01 October 2014
Lloyds banking group has fired eight of its staff members following the investigation into manipulation of Libor and other key interest rates.
As part of the dismissals, the individuals will not receive awarded but unvested bonuses and long term incentives totalling around £3 million, which will be forfeited.
Lloyds Banking Group’s Chair Lord Blackwell said: ‘The Board has been clear that it views the actions of those responsible for the misconduct referred to in the settlements as being completely unacceptable.’
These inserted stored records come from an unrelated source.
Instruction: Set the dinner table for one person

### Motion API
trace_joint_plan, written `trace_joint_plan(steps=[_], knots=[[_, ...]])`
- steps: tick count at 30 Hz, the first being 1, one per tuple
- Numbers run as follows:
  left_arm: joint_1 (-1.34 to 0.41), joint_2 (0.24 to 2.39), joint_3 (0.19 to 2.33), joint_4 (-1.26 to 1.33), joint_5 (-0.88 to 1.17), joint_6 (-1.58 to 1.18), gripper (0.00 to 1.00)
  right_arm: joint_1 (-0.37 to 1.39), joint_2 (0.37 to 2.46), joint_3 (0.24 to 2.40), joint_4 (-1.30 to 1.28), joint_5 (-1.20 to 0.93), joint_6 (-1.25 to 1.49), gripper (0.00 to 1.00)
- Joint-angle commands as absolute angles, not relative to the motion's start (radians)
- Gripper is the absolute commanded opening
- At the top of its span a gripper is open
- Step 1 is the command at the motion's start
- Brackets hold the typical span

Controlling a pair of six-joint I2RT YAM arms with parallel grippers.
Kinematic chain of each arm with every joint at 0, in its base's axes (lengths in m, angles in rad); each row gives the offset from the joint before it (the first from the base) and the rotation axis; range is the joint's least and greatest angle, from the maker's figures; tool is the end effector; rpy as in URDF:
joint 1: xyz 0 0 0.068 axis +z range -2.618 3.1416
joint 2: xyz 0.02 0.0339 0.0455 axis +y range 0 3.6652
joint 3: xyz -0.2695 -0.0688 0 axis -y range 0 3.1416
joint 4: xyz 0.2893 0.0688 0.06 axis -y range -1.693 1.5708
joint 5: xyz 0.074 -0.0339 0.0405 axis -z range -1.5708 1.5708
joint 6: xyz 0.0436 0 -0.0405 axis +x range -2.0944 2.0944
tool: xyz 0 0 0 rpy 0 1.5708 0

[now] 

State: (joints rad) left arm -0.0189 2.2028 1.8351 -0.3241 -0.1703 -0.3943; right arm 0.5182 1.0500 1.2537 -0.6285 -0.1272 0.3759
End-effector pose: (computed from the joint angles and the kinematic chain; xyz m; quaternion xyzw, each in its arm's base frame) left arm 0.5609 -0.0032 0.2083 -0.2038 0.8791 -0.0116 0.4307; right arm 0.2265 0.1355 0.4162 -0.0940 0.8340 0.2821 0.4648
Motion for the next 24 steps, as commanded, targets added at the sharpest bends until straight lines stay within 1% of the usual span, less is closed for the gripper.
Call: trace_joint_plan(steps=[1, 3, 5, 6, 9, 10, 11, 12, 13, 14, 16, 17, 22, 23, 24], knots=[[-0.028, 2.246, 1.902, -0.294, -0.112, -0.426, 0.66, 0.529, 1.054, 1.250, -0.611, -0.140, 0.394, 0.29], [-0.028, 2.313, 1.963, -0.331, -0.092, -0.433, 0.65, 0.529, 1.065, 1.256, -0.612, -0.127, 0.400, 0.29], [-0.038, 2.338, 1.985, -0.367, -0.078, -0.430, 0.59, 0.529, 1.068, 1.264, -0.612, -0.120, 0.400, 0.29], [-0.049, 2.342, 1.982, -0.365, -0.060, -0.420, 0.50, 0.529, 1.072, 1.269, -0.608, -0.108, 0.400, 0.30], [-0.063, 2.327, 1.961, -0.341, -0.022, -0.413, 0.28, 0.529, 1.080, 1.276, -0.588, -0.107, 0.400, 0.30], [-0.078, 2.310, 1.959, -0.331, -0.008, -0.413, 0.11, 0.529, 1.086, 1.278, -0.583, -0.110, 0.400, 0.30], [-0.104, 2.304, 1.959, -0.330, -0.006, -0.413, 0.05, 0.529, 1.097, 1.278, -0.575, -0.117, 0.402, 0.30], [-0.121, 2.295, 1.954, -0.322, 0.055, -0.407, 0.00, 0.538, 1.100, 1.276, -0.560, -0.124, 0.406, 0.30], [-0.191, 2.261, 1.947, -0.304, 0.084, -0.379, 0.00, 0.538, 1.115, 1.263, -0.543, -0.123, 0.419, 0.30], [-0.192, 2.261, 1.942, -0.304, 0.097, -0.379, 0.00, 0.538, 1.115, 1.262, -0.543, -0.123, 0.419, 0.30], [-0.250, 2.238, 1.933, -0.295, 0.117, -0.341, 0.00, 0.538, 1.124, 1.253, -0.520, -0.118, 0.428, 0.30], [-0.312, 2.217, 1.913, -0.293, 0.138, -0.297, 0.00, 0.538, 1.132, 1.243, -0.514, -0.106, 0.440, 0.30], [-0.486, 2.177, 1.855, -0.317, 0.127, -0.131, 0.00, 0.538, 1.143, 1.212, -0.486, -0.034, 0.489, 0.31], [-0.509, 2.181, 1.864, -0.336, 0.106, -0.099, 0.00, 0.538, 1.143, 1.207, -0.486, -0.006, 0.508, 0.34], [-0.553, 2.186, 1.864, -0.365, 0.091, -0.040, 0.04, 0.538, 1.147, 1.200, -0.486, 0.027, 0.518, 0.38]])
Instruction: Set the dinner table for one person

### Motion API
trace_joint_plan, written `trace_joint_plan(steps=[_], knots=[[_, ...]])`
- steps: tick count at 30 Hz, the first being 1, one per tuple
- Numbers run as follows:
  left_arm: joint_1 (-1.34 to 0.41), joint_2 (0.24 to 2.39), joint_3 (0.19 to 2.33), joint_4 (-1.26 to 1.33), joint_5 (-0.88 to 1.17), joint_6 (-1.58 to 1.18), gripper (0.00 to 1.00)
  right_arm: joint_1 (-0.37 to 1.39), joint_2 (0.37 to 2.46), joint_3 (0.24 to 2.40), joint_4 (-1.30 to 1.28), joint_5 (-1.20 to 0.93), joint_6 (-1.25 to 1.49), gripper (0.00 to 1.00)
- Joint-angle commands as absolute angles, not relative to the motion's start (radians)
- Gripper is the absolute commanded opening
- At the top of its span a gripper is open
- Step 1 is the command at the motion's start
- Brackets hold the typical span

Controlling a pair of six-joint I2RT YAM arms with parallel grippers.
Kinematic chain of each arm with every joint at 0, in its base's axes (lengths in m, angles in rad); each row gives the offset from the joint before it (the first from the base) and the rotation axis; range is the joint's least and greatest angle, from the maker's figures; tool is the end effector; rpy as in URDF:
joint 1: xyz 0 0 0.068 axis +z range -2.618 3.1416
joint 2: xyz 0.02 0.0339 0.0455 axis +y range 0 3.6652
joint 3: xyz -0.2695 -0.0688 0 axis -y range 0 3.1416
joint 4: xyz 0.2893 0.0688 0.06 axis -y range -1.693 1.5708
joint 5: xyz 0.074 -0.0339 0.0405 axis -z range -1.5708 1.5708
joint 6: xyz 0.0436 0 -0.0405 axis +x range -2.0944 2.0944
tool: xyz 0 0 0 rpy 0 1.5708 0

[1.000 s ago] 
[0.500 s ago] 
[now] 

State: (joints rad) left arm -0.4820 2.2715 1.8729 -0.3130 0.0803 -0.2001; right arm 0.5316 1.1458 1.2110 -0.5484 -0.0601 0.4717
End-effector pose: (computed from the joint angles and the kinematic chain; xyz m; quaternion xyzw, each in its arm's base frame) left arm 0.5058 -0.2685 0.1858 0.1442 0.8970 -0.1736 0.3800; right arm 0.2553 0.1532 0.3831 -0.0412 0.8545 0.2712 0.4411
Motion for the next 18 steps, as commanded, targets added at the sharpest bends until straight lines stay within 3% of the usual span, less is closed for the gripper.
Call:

Blackwell added that the bank’s remuneration committee will be ensuring that outcome of the disciplinary process and the financial cost to the group is taken into consideration regarding other staff bonus payments.
Lloyds added that it was unable to take any disciplinary action against a number of individuals who had already left the Group prior to the settlements.
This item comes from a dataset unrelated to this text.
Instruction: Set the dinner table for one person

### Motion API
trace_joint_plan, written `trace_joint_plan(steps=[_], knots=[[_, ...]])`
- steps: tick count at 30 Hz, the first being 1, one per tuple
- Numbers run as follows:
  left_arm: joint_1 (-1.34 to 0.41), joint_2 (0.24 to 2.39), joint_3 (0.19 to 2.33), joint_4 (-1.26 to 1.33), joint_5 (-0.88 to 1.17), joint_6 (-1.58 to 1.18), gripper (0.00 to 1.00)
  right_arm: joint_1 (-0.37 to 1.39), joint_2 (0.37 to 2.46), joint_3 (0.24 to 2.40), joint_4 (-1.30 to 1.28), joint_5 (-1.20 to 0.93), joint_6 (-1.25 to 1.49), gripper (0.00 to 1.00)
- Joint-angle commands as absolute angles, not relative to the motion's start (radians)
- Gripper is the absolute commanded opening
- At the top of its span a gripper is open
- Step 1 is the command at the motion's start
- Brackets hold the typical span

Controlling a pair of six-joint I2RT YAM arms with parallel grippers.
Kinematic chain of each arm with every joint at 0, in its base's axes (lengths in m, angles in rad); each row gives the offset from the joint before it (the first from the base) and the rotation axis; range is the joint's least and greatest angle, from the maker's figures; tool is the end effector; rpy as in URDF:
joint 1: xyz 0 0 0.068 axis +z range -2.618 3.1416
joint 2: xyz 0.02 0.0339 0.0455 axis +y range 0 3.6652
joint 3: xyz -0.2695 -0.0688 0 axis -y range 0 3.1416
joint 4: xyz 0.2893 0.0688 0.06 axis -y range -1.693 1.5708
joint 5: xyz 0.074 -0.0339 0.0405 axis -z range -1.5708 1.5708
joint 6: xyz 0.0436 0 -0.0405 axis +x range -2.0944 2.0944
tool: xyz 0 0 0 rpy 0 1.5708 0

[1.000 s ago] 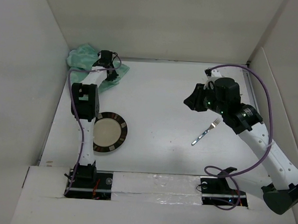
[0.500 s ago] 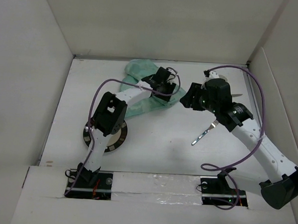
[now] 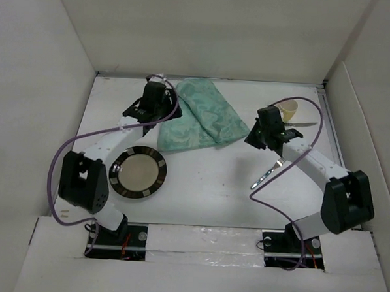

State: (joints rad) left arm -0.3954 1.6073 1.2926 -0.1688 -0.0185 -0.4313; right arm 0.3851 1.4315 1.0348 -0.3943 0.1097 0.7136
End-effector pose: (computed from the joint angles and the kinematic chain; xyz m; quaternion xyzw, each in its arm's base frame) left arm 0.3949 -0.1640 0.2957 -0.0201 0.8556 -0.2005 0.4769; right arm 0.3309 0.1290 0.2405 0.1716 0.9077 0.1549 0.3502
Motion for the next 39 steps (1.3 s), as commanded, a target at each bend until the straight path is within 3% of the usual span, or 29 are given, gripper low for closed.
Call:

Chief Executive of Lloyds Banking Group, António Horta-Osório said: ‘Having now taken disciplinary action against those individuals responsible for the totally unacceptable behaviour identified by the regulators’ investigations, the Board and the Group’s management team are committed to preventing this type of behaviour happening again.’The bank was fined £218 million by the regulator the Financial Conduct Authority (FCA) earlier this year, in July 2014, for serious misconduct relating to the Special Liquidity Scheme (SLS), the Repo Rate benchmark and Libor.